***** Dataset section

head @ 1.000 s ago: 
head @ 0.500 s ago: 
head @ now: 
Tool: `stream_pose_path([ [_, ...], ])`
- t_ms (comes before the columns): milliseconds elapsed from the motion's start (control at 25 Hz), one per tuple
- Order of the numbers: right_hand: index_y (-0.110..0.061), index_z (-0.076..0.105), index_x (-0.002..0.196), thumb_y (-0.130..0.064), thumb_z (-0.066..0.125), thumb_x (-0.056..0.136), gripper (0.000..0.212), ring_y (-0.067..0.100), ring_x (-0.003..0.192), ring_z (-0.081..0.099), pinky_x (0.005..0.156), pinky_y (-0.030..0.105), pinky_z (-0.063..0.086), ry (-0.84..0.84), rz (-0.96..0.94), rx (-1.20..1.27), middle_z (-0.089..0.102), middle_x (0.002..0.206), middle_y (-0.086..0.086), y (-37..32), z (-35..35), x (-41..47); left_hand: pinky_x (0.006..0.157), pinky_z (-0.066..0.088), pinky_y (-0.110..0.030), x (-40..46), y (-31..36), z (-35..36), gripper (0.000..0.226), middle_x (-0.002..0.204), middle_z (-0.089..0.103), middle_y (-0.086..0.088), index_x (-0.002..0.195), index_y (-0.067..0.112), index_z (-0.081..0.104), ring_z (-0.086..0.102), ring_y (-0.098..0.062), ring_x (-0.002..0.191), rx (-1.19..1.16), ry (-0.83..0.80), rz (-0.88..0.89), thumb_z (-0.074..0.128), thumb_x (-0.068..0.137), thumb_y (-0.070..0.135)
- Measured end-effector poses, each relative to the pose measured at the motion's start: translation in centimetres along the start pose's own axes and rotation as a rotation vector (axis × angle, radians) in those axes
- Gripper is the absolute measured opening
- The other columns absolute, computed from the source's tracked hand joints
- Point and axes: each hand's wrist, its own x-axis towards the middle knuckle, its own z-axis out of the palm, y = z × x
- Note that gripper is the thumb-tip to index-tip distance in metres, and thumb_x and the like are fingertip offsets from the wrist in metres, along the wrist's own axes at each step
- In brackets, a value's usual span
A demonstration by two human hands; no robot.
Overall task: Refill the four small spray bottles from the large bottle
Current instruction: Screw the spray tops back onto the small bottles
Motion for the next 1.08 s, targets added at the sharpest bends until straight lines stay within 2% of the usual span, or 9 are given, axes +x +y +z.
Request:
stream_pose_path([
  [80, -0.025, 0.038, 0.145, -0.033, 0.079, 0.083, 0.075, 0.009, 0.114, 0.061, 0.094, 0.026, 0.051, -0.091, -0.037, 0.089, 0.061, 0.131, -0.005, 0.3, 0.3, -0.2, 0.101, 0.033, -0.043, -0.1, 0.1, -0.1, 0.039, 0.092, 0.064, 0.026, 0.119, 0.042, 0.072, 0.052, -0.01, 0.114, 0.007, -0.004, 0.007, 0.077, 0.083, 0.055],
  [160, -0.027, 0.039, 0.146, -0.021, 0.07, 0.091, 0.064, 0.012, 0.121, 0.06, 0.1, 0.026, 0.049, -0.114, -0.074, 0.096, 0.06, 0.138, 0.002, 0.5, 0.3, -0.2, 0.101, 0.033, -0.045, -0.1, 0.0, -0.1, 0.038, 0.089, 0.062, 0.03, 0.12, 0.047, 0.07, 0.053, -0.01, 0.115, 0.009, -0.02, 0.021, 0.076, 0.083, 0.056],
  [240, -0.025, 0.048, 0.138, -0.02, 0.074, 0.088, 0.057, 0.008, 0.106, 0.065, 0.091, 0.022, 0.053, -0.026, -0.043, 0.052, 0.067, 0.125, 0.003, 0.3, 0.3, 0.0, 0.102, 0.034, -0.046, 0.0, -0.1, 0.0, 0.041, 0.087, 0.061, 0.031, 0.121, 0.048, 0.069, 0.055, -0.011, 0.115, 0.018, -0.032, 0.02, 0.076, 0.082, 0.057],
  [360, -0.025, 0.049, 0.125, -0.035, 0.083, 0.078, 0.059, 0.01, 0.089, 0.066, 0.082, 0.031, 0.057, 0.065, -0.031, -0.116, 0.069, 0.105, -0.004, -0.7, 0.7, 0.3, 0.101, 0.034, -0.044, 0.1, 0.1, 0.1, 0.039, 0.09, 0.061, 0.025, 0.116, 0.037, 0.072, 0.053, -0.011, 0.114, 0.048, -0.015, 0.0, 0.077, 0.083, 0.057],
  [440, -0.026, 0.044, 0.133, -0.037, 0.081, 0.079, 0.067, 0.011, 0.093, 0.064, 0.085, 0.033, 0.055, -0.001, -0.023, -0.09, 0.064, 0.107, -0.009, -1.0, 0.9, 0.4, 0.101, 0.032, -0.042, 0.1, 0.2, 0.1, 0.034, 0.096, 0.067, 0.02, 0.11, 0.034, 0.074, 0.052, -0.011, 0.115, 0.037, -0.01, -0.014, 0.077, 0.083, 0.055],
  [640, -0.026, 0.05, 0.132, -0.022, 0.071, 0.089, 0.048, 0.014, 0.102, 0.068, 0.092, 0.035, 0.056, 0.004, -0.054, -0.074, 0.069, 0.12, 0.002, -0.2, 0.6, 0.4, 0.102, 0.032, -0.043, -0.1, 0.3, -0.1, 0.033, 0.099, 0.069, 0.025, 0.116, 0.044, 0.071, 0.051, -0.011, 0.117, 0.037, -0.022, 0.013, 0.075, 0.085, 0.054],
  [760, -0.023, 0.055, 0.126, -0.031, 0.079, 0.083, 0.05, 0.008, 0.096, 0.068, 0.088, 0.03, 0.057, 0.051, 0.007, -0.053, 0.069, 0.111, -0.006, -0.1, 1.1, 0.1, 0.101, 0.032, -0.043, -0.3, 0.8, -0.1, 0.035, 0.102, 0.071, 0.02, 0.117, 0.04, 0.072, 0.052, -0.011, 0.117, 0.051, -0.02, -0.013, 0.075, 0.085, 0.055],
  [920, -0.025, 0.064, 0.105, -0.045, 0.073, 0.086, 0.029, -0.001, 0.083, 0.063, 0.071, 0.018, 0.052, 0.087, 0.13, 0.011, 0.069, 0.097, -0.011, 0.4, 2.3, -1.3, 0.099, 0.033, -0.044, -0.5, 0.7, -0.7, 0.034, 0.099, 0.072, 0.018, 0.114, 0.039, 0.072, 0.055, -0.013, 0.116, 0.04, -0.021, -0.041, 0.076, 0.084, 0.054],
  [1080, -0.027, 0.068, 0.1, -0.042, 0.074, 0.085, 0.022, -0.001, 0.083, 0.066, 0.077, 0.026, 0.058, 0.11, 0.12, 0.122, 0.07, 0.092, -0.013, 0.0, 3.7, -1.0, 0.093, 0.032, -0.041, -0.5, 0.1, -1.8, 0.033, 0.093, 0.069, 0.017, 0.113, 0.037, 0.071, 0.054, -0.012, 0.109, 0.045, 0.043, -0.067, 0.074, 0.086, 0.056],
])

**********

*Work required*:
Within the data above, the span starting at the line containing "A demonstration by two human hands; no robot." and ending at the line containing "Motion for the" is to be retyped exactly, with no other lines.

*Written answer*:
A demonstration by two human hands; no robot.
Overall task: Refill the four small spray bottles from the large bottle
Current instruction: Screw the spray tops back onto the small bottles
Motion for the next 1.08 s, targets added at the sharpest bends until straight lines stay within 2% of the usual span, or 9 are given, axes +x +y +z.

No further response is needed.